2002 – James McClelland and David Rumelhart
David Rumelhart |
Two pioneers in the field of cognitive neuroscience have won the 2002 University of Louisville Grawemeyer Award for Psychology.
The second awarding of the $200,000 prize for outstanding contributions to the field of psychology is to experimental psychologists James McClelland and David Rumelhart, who began collaborating two decades ago on a cognitive framework called parallel distributed processing.
James McClelland |
Their research group explored the concept of connectionism – the idea that no single neuron in the human brain does its job alone in processing information and that neural networks decide things collectively and simultaneously rather than just in sequence.
McClelland is co-director of Carnegie Mellon University’s Center for the Neural Basis of Cognition and a psychology and computer science professor. At Stanford University, Rumelhart served as a psychology and computer science professor until 1998; he is on leave for medical reasons.

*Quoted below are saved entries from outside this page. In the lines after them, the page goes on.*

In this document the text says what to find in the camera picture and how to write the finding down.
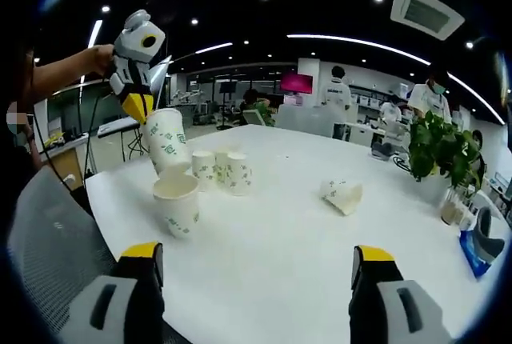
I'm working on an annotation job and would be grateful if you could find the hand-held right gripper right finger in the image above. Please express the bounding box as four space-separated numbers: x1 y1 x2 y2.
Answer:
348 244 455 344

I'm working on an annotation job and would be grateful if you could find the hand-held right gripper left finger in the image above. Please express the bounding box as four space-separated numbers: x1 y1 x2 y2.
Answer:
58 241 166 344

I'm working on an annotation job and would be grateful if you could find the white paper cup green print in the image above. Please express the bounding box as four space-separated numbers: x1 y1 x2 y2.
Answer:
153 174 200 241
214 147 235 189
318 178 364 216
190 150 217 193
226 152 254 197
139 107 193 177

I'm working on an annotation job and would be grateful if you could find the person's left hand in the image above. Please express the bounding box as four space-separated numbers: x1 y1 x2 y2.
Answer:
90 44 117 77

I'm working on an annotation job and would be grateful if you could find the silver laptop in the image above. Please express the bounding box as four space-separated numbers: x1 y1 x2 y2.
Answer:
98 54 175 139

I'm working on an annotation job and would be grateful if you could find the straight ceiling light strip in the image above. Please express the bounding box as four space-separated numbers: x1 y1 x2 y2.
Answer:
88 19 104 49
194 42 234 55

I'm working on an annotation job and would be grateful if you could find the black tripod stand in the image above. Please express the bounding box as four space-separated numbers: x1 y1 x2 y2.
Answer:
218 82 237 129

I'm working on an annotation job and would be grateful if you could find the grey mesh office chair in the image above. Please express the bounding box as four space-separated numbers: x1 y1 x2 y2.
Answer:
6 167 185 344

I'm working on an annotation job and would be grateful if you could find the grey curved object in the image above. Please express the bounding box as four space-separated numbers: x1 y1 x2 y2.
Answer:
470 206 506 259

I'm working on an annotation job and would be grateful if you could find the person's black shirt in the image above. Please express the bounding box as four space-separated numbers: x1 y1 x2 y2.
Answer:
0 135 45 217

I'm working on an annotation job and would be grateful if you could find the white table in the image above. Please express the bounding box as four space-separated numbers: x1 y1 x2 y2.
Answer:
84 123 497 344

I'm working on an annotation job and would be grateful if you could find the pink screen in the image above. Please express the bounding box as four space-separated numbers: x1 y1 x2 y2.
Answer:
279 72 314 94

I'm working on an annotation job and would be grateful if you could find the grey round device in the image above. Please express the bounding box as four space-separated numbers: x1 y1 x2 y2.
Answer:
370 139 395 161

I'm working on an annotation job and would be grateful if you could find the green potted plant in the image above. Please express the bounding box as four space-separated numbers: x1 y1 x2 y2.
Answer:
406 110 487 195

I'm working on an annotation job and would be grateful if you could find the shelf of white storage boxes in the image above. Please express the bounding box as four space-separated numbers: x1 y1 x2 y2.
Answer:
351 83 413 121

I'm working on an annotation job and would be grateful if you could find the curved ceiling light strip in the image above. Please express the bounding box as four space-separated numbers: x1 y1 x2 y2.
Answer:
286 33 507 125

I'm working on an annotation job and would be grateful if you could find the ceiling air vent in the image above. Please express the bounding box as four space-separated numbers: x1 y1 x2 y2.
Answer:
390 0 466 41

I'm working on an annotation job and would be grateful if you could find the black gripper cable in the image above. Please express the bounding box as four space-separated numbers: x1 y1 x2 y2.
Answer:
82 74 111 185

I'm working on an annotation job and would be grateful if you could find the black table cable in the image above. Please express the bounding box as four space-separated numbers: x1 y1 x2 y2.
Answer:
391 154 413 171

While at University of California-San Diego, the two worked together on their research – a partnership that produced a 1986 book that brought the concept of parallel computation to a wider audience in psychology, neuroscience and computer science. Ultimately, their findings continue to affect many subfields of psychology, such as decision making and language development, as well as the expanding fields of economics, engineering and artificial intelligence.

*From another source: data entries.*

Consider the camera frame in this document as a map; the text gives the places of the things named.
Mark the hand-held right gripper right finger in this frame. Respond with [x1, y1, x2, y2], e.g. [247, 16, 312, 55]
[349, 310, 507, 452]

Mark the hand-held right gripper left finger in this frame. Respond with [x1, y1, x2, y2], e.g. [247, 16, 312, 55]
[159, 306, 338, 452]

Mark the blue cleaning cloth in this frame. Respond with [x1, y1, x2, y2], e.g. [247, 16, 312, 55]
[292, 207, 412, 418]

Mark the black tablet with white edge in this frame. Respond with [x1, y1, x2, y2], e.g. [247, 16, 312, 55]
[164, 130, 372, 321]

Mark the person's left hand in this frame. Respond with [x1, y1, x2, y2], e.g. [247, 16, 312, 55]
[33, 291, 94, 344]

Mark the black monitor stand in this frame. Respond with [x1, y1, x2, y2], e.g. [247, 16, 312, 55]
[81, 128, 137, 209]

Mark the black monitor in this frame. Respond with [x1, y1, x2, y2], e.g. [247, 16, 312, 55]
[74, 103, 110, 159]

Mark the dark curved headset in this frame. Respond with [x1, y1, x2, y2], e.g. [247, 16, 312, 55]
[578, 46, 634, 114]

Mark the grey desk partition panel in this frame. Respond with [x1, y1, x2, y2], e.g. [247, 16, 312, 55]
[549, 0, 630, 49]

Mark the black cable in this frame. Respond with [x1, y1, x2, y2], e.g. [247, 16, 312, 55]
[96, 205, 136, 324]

The Grawemeyer Foundation received 35 nominations for the year 2002 psychology award, including four from outside the United States.
About the winners
James “Jay” McClelland is co-director of the Center for the Neural Basis of Cognition at Carnegie Mellon University, where he has been a faculty member since 1984. He has joint appointments in psychology and computer science at CMU, where he was elected to be university professor this year, and is an adjunct professor of neuroscience at the University of Pittsburgh.
He received his bachelor’s degree in psychology from Columbia University in 1970 and a doctorate in cognitive psychology from University of Pennsylvania in 1975. He was a member of the psychology faculty at University of California-San Diego from 1975 until joining Carnegie Mellon.
McClelland’s honors include election to the National Academy of Sciences this year, the American Psychological Association’s Distinguished Scientific Contribution Award in 1996 and the Society of Experimental Psychologists’ Howard Crosby Warren Medal in 1993; Rumelhart shared the latter honor.
The two scientists led the team that wrote the 1986 book “Parallel Distributed Processing: Explorations in the Microstructure of Cognition.” McClelland’s other publications include “The Case for Interactionism in Language Processing” and “Parallel Distributed Processing: Implications for Cognition and Development.”
Also an experimental psychologist, David Rumelhart was a professor of psychology and of computer science at Stanford University, his doctoral alma mater, since from 1987 to 1998; he is on leave for medical reasons and lives with his brother in Ann Arbor, Mich. He previously was a 20-year member of the psychology faculty at University of California-San Diego, where he and McClelland were colleagues.
He earned his bachelor’s degree in psychology and mathematics from University of South Dakota in 1963 and his doctorate in mathematical psychology from Stanford University in 1967.
Among Rumelhart’s honors is the 1993 Society of Experimental Psychologists’ Howard Crosby Warren Medal he shares with McClelland. He also received the 1992 American Psychology Society’s William James Award and the 1987 MacArthur Fellowship. He was elected to the National Academy of Sciences in 1991.
The Robert J. Glushko and Pamela Samuelson Foundation, based in San Francisco, established the David E. Rumelhart Prize in his honor last year for contributions to the formal analysis of human cognition.
Besides the 1986 book he wrote with McClelland and others, Rumelhart is known for his 1975 book “Explorations in Cognition,” which is considered a pioneering work in the field. Other publications include “Neuroscience and Connectionist Theory,” “Human Information Processing” and “Philosophy and Connectionist Theory.”